Parking ticket disputes are a common small claim problem.
There is a difference however, between parking tickets issued by your local authority and those issued by private businesses and individuals. For guidance on dealing with local authority tickets we recommend you visit this site here.
This article is concerned with private parking tickets. The type you might get at a shopping centre or mutli-storey car park.
Given the sums involved in parking tickets, they fall well within the small claims track limit of £10,000.
Often, the initial ticket is for a figure such as £50 but unless paid promptly the parking company says it will increase significantly, perhaps more than double, three times or even more the amount. But is this fair and what right do companies have to charge such large sums of money?
What If The Car Park Is Free For A Certain Period?
There was recently a case going through the courts deciding this point. If you want to read it, the case is Parkingeye Limited v Barry Beavis. The Court of Appeal and Supreme Court decided that a penalty can be enforced if it has a commercial purpose and is not extravagant and unconscionable.
The Court of Appeal decided that Parkingeye was entitled to charge for overstaying and Mr Beavis appealed again, this time to the Supreme Court. The Supreme Court is the most senior Court in England & Wales. The Supreme Court ordered in November 2015 on the case and followed the decision of the Court of Appeal meaning that Parkingeye was entitled to be paid the fine amount. The key point the Judges added in the final appeal was that Parkingeye “could not charge a sum which would be out of all proportion to its interest or that of the landowner for whom it is providing the service”, that £85 was not out of all proportion and that Parkingeye had a legitimate interest in charging those who park and overstay.
It might be that parking ticket disputes continue to appear before the courts and it will be for the Judge to decide whether the sums involved are out of all proportion.
By parking on the car park, you are using someone else’s land.
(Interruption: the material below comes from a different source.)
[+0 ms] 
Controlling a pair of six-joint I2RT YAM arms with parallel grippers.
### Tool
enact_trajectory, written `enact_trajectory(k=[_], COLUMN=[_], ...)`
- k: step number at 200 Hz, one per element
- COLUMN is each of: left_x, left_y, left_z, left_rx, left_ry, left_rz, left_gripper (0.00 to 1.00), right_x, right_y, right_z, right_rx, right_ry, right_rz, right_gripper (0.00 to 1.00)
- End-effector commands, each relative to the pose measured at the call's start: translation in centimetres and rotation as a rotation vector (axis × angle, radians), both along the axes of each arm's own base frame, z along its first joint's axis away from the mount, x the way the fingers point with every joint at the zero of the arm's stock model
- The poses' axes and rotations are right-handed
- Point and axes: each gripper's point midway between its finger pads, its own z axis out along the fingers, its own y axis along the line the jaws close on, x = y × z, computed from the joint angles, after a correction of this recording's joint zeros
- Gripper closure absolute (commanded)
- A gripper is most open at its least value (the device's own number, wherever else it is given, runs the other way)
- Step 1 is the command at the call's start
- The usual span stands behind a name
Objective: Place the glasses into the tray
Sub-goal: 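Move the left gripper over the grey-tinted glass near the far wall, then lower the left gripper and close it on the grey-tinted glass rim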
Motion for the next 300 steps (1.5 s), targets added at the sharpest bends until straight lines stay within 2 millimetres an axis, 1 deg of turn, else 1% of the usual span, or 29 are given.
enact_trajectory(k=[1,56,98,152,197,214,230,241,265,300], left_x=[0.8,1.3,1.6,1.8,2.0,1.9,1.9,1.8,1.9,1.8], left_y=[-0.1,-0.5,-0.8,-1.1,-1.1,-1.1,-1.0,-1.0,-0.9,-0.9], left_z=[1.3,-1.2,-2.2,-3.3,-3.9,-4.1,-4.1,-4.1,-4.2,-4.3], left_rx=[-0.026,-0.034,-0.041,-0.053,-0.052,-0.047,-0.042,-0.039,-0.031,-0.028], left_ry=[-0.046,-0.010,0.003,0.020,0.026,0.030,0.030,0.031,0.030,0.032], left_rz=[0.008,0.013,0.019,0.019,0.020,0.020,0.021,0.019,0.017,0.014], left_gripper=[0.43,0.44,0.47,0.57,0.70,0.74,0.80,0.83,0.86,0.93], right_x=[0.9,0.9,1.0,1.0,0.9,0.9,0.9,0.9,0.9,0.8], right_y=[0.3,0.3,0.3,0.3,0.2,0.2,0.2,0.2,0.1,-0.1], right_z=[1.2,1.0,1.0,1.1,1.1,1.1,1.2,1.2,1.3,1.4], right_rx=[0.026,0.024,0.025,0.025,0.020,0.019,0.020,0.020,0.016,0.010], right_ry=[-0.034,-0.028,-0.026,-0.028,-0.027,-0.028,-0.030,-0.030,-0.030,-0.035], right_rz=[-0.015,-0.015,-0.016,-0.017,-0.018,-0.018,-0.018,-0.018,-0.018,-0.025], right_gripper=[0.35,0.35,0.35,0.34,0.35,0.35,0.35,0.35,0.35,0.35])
In a car park, the land user allows you to use the land subject to the terms they specify. The main term users of a car park take notice is how much it costs for a certain period of time. However, there are usually other terms contained in notices, ideally in the same place as the pricing information.
Does A Parking Fine Amount To A Penalty?
The first legal principle is whether the amount charged by a parking company as a fine, is a fair sum which reflects the actual loss or damage caused to it?
The parking provider argues that there was a contract the user would stay for the amount of time paid for and not longer. If the user stays longer, they are in breach of the contract and the consequences of that will come into play – the consequence usually being a fine.
The argument by those who receive a ticket is that the correct measure of loss is the cost of another ticket for the extra time spent and that anything more than that amounts to a penalty.
The court has stated so far that a fine will not be a “penalty” and unenforceable if the sum is not “extravagant and unconscionable”.
The second argument is whether consumer law protects individuals from an unfair contract. Many car parks display the terms upon which it can be used, including the cost and consequence of not paying enough to cover the time spent. The particular law is the Unfair Terms in Consumer Contracts Regulations 1999. Each case will turn on the facts. However, the things a court will consider in parking ticket cases are:
- Whether the sign containing terms was prominently displayed
- Whether the terms displayed were easy to understand
- Do the terms create a significant imbalance (does the user have little choice but to accept them?)
The courts may however, take the view that it is commonplace and expected that if someone stays over time, there will be a fine.
Can My Car Be Clamped?
Generally not on private land. Legislation introduced in 2012 made it unlawful for clamping to take place on private land. Councils and Local Authorities may have broader powers in relation to untaxed cars and other debts.